08/03/2007

Retour vers le futur

Un défi. Aux lois de la temporalité, à celle de la mode à la logique. De la musique irrationnelle ? Non plus. Un objet musical surréaliste, catégorie intemporelle, sensuel, dense. L’entendant je me pris à rêver de découvrir la pochette originale, elle doit être psyché, faite sous acide entre Woodstock et l’île de Wight. Quelle ne fut pas ma déception en apprenant que ce Blue Cathedral date de 2004 !

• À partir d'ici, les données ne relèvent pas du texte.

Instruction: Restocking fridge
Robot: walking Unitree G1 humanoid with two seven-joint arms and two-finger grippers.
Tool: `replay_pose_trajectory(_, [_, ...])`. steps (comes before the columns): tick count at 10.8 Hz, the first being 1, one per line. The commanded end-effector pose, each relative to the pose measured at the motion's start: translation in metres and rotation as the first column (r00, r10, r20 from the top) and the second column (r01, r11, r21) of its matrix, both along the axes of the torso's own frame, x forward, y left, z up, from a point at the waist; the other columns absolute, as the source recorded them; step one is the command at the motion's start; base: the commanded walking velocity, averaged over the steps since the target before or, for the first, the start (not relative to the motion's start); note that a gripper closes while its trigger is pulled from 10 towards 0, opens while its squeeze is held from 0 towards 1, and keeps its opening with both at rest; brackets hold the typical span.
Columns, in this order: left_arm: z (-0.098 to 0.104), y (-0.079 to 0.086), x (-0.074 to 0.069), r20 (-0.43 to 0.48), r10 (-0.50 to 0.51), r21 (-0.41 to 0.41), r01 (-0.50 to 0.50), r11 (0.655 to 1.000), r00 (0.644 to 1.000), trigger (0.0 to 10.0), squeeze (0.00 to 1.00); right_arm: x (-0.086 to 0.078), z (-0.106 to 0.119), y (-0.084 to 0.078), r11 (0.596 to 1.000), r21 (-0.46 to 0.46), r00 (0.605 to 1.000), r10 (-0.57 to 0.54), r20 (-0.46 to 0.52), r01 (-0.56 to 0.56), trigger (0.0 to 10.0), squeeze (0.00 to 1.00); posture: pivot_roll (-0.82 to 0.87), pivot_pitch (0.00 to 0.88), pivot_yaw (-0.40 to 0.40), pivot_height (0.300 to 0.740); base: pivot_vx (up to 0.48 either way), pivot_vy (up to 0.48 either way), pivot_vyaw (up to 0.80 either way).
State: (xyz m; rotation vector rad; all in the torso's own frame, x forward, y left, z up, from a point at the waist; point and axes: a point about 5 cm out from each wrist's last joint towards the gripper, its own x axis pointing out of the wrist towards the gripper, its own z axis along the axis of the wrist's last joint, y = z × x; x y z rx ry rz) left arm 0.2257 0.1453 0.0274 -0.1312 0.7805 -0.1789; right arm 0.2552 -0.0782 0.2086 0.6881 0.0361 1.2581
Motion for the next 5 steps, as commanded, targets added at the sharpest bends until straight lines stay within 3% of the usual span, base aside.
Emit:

Comprenez bien que les Comets on fire ne font pas partie de la sphère musicale ambiante. Ils ont un son proche de Led Zeppelin, une quasi totale absence de parole, des couches de guitares avec une réverbération maximale et mille autres effets, des claviers, des chansons fleuves... c’en pourrait être caricatural.

Je trouve cela au contraire très hypnotique. Je me laisse bercer par ce flot de sons, portant mon attention tantôt plus sur les guitares, tantôt les pianos. C’est à la fois brut et doux, strident et mélodique, fou mais tellement travaillé.

Un album pour celles et ceux qui aiment ce qui s’écoute, ce n’est dans aucun canon. Ce n’est pas de la musique absurde ou faîtes n’importe comment, bien au contraire.

Laisse toi embarquer dans un voyage aux confins du rock, ferme les yeux, tu es au CBGC, une blonde sur le zinc, conversant à une blonde vous tombés sous le charme, les Comets on fire auront eu raison de vous, et repartez le sourire aux lèvres, repensant à Wild Whiskey et à sa prochaine écoute…

Comets on Fire, Blue Cathedral.

29/10/2006

T'es bonne Katherine

Ce qu’il y a de beau avec la musique c’est qu’elle peut atteindre des sommets de grâce. Je crois que hier soir ils n’en étaient pas bien loin. Qui ils ? Mademoiselle k et ses trois comparses.

Elle commença dans la désinvolture, plus encore que sur l’album. Puis tout alla crescendo : le rythme, l’intensité, l’(aban)don de soi. Après la rigueur de l’enregistrement les voici libres. En rien commercial, partant dans des dithyrambes guitaristiques – Éléonore et Martin vous étiez magnifiques - faisant penser au Velvet ou au MC5. Il y a du Greenwood chez le soliste, tant dans les postures que le jeu. La basse est ronde, la batterie fracassante, sauf que, comme bien trop souvent, on ne distingue pas assez la voix. Il n’y a jamais eus de mimiques, tout à l’air spontané. Le plaisir qu’ils prennent est flagrant, comme elle le dit si bien : «  tu vois quand je souris tu fais pareil », et oui ! Plus ça allait plus ils lâchèrent prise, sans perte de contrôle, et plus je me rêvais au CBGB. Oui le rock est vivant j’en ai la preuve ! Moi j’ai aimé, je reviendrai, avec un immense plaisir, et une non moins grande attente.

 

Bien sûr il y avait LA fan ivre et lourde (thèmes récurant de la soirée) pour me rappeler qu’il faut restreindre l’accès aux concerts.

Mais qu’importe il y eut de la grâce, et rien ne pourra l’abîmer.